TNT: Improving Chunkwise Training for Test-Time Memorization¶
Conference: ICLR 2026
OpenReview: https://openreview.net/forum?id=rajioNWfRs
Area: LLM Pre-training / Sequence Modeling / Efficient Training
Keywords: Test-time memorization, deep memory modules, chunkwise training, context parallelism, Titans
TL;DR¶
Ours proposes the TNT training paradigm, which utilizes "hierarchical memory + periodic state reset" to break the sequential dependencies of non-linear RNNs to achieve large-scale context parallelism. A subsequent lightweight fine-tuning stage adapts local memory to small chunks, accelerating the training of Titans-like deep memory models by up to \(17 \times\) while improving accuracy.
Background & Motivation¶
Background: Among efficient architectures replacing softmax attention, deep memory modules based on "test-time memorization" (e.g., Titans, TTT, Atlas) represent a promising linear scaling path. These modules augment models with a set of "fast weights" \(W\) that update online during both inference and training: for each token, the key \(k_t\) is associated with the value \(v_t\), compressing the context into a fixed-size sub-network via gradient descent. Retrieval is performed using queries \(q_t\) to compute \(o_t = f(W_t, q_t)\). Compared to linear memory modules using linear state transitions and matrix-valued hidden states, deep memory modules utilize non-linear update rules, offering stronger expressivity.
Limitations of Prior Work: Deep memory modules lack efficient training algorithms, resulting in extremely low hardware utilization—FLOPs utilization is often below 5–10% of peak performance. To maintain fine-grained learning signals, they are forced to use very small chunks (16–64 tokens) for chunkwise parallel training. Small chunks fail to saturate accelerators, making training memory-bound rather than compute-bound and rendering pre-training prohibitively slow.

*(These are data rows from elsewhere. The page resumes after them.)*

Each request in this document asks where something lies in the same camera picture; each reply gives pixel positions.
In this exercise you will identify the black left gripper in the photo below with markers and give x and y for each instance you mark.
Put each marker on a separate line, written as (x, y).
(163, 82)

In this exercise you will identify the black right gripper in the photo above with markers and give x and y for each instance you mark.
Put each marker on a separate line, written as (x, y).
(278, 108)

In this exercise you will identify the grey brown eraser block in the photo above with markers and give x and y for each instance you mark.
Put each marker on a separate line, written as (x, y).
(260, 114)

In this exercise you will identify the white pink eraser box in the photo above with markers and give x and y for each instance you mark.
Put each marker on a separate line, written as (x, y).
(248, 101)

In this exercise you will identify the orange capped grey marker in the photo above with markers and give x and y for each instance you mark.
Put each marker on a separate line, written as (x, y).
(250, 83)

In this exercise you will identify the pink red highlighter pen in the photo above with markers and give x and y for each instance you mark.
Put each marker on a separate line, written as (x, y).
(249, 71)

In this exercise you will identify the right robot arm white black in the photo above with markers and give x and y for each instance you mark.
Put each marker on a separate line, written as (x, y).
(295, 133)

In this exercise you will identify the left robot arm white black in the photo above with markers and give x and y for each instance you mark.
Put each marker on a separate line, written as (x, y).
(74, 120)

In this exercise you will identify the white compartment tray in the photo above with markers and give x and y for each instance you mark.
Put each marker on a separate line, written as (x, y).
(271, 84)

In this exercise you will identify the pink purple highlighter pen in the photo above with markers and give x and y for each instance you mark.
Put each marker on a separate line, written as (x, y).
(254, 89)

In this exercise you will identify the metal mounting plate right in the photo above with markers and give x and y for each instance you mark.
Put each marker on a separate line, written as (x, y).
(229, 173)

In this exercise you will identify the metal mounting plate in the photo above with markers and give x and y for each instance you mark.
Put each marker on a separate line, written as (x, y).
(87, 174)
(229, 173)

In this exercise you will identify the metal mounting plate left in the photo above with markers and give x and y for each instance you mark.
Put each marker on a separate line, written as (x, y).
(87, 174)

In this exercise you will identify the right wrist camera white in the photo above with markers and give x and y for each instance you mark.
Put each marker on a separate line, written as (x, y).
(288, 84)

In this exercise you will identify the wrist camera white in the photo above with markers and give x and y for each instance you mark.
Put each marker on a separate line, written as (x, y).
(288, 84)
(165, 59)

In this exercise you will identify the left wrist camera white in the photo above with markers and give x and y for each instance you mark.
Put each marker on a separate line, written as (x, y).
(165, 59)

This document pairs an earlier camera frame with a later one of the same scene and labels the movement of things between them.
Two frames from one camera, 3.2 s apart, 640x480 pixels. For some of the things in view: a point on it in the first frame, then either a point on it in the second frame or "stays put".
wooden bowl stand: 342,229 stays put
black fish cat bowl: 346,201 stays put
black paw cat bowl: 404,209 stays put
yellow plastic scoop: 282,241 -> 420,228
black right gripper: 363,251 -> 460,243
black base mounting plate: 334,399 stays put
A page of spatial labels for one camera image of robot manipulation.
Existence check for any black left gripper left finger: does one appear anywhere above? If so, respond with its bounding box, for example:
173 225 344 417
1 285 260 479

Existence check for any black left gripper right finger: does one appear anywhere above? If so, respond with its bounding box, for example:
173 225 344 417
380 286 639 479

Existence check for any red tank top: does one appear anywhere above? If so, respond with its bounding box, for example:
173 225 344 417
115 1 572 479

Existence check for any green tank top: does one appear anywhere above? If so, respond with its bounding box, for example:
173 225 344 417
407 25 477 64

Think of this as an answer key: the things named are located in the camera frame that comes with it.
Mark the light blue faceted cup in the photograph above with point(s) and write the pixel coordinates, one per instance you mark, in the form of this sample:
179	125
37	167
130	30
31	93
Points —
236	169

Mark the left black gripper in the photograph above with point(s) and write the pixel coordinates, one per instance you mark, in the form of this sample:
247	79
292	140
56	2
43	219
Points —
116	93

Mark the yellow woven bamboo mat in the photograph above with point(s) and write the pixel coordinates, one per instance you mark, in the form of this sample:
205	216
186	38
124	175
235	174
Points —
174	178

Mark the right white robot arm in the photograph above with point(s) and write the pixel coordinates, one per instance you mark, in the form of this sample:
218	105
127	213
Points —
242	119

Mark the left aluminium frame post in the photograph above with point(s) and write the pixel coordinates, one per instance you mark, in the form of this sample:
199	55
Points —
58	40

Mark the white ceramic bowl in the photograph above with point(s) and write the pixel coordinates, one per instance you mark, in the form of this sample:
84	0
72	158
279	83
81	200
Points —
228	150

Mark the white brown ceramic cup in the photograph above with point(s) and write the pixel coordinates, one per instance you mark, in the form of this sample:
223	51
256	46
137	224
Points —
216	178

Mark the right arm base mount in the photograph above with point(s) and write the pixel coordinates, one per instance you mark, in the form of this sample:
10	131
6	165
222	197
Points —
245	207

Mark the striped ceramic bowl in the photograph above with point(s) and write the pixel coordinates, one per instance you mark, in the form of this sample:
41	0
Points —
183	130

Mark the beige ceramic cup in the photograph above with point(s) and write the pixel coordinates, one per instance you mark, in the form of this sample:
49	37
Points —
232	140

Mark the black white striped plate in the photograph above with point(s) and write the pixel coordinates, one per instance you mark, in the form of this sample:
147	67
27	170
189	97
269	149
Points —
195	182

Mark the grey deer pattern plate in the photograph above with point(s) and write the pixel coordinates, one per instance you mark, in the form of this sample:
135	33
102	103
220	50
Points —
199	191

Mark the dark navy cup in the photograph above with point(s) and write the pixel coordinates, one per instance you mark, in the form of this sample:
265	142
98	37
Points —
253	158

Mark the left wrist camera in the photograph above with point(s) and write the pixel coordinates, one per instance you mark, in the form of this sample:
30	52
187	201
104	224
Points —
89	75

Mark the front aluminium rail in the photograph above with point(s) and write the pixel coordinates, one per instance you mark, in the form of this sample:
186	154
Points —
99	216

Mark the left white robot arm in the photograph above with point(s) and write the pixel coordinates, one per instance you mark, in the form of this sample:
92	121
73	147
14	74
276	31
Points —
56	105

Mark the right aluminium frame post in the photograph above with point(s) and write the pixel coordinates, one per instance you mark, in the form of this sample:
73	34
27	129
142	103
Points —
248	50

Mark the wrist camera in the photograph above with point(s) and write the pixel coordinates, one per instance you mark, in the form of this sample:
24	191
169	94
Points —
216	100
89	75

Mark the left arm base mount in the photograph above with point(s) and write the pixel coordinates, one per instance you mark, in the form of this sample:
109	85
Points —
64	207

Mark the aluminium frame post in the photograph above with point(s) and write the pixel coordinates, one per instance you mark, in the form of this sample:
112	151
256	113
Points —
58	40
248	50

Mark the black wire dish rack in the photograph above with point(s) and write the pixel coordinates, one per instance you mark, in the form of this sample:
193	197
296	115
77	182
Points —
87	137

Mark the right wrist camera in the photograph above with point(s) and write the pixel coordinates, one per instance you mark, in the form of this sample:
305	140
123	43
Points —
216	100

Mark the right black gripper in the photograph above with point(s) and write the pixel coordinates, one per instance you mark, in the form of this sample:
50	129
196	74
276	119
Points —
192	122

Key Challenge: The primary bottleneck is the chunksize hyperparameter \(C\). Large chunks accelerate training but degrade accuracy, while small chunks preserve accuracy but are too slow; existing methods must settle for a compromise. Furthermore, Ours identifies a third mismatch between training and inference: a model pre-trained with \(C=64\) achieves optimal perplexity only when inference also uses \(C=64\). Switching to smaller chunks actually causes perplexity to spike (Figure 2)—the model becomes over-specialized to the training chunk resolution.
Goal: Decouple training efficiency from inference performance, enabling models to achieve high-throughput training with large chunks while maintaining peak accuracy with small chunks during inference. The authors decompose this into three challenges: ① lack of efficient training implementations; ② domain mismatch caused by using \(k\) for compression and \(q\) for retrieval; ③ training/inference chunksize mismatch.
Key Insight: Different components of the model should process information at different granularities across different training stages. Long-range context is handled by a global module using large chunks, while fine-grained details are managed by a set of parallelizable local modules. A low-cost fine-tuning stage is then used to eliminate the chunk mismatch.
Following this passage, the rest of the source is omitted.